Discrete analog of the Orlicz-norm bounds for log-concave variables

Determine whether an Orlicz-norm sandwich inequality analogous to the continuous case holds for integer-valued log-concave random variables on the counting measure over Z. Specifically, establish whether for every Young function ψ and every log-concave random variable Y on Z with probability mass function f and maximum mass M(Y)=max_n f(n), there exist canonical discrete extremal distributions—such as a discrete uniform distribution on an integer interval and a one-sided geometric distribution—chosen to have the same maximum mass M(Y), for which the bounds ||U_d−E[U_d]||_ψ ≤ ||Y−E[Y]||_ψ ≤ ||Z_d−E[Z_d]||_ψ are valid.

Background

In the continuous setting (Lebesgue measure on R), the paper proves an Orlicz-norm ordering result (Theorem 2) for log-concave random variables X with fixed density maximum M(X): for every Young function ψ, the Orlicz norm of X−E[X] is sandwiched between that of a uniform distribution on an interval and that of an exponential distribution, both chosen to have the same maximum M.

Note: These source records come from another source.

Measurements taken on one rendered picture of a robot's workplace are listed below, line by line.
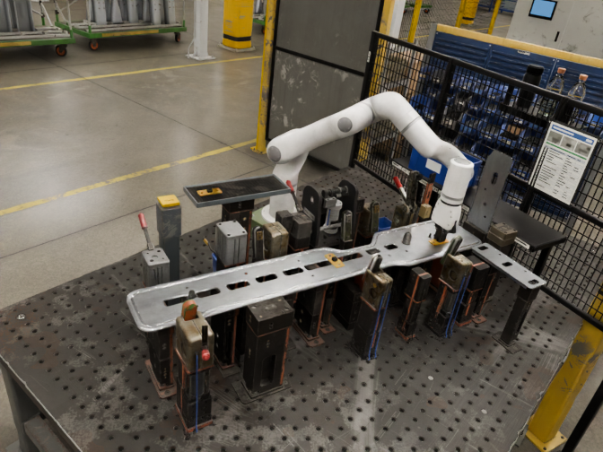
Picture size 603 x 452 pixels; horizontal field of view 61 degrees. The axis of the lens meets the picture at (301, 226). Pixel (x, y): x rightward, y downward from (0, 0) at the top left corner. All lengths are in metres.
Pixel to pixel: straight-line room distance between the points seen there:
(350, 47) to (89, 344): 3.23
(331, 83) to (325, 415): 3.33
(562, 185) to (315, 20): 2.84
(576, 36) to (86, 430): 8.04
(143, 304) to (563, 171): 1.71
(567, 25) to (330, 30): 4.86
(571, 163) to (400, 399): 1.18
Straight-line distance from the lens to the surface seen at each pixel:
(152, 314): 1.54
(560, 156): 2.35
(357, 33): 4.35
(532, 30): 8.80
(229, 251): 1.71
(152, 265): 1.64
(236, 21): 9.61
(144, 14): 9.90
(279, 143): 2.18
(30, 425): 2.36
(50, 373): 1.86
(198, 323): 1.42
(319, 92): 4.64
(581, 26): 8.63
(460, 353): 2.06
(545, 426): 2.85
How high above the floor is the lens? 2.00
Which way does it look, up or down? 30 degrees down
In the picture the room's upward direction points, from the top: 8 degrees clockwise
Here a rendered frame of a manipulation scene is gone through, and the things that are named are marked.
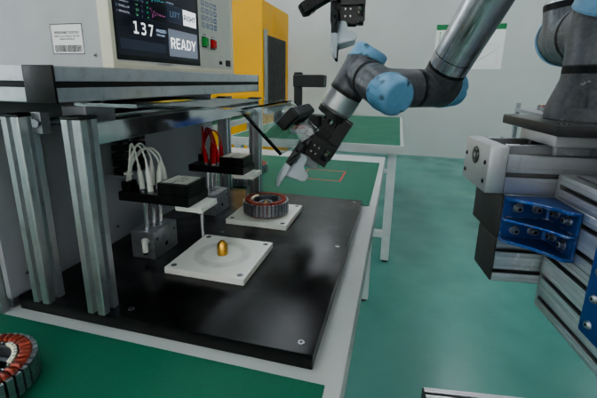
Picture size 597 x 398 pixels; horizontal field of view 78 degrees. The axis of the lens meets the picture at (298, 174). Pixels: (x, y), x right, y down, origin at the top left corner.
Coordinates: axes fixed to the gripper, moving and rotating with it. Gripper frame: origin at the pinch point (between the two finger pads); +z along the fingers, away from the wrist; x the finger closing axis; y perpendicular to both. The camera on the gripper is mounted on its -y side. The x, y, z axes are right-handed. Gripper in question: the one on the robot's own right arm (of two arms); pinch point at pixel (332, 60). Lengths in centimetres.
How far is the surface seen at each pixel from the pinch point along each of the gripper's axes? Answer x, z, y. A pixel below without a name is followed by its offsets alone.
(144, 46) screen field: -34.0, -0.3, -31.2
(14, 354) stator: -64, 36, -34
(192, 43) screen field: -18.3, -2.3, -29.0
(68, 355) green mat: -60, 40, -31
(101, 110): -42, 10, -35
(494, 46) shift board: 470, -44, 207
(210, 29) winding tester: -9.9, -6.0, -27.8
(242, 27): 329, -51, -113
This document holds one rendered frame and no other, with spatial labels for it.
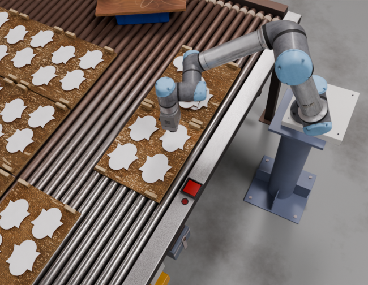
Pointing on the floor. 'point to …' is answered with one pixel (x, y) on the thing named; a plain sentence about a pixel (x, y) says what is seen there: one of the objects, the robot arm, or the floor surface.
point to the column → (285, 171)
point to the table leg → (266, 117)
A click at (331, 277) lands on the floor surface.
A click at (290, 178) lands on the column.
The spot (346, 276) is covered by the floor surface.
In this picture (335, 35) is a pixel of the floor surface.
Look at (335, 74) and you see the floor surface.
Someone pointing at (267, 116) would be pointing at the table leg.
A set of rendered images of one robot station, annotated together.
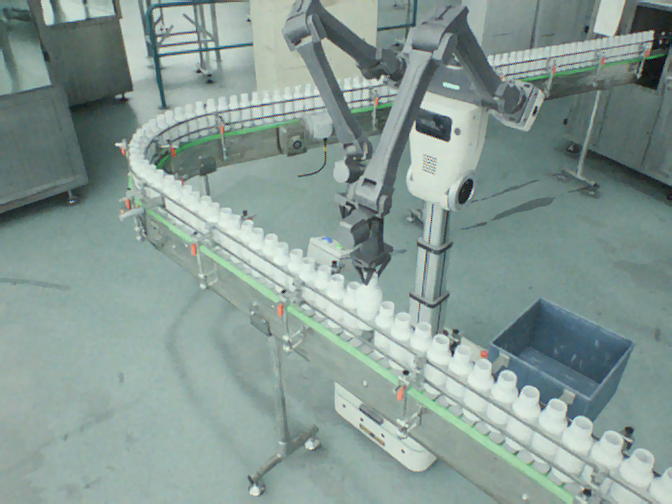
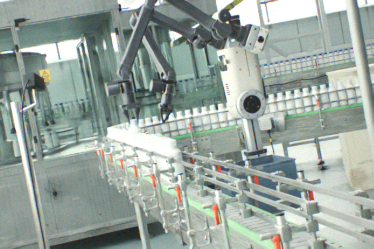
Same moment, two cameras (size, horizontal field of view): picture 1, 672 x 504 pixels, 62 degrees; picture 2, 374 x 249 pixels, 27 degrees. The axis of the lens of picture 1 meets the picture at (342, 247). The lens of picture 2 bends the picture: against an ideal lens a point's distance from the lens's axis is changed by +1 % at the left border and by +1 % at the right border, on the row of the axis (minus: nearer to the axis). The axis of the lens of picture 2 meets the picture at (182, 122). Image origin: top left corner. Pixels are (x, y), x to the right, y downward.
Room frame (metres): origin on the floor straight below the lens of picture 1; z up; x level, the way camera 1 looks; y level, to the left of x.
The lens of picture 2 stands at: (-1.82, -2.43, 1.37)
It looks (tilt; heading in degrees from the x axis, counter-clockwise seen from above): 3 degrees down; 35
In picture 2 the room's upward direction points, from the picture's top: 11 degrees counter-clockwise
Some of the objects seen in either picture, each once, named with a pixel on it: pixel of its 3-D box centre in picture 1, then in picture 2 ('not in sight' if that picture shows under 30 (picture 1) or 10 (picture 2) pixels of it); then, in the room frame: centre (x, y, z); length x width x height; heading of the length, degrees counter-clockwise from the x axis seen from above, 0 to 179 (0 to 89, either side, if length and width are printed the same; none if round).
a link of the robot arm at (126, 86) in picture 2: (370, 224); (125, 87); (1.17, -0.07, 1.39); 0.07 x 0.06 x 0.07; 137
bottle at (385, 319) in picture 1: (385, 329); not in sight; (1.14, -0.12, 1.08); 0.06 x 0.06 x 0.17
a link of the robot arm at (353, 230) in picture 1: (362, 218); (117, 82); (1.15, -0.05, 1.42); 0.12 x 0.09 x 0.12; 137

When moving to the discrete setting (counting measure on Z), the authors indicate that their approach fails because asymmetric Laplace distributions are not equimeasurable in the discrete case, undermining a key step used in the continuous proof. Despite obtaining other discrete anticoncentration inequalities (including sharp bounds involving the geometric distribution as an extremal case for variance and fourth absolute central moment), the existence of a full Orlicz-norm analog remains unresolved.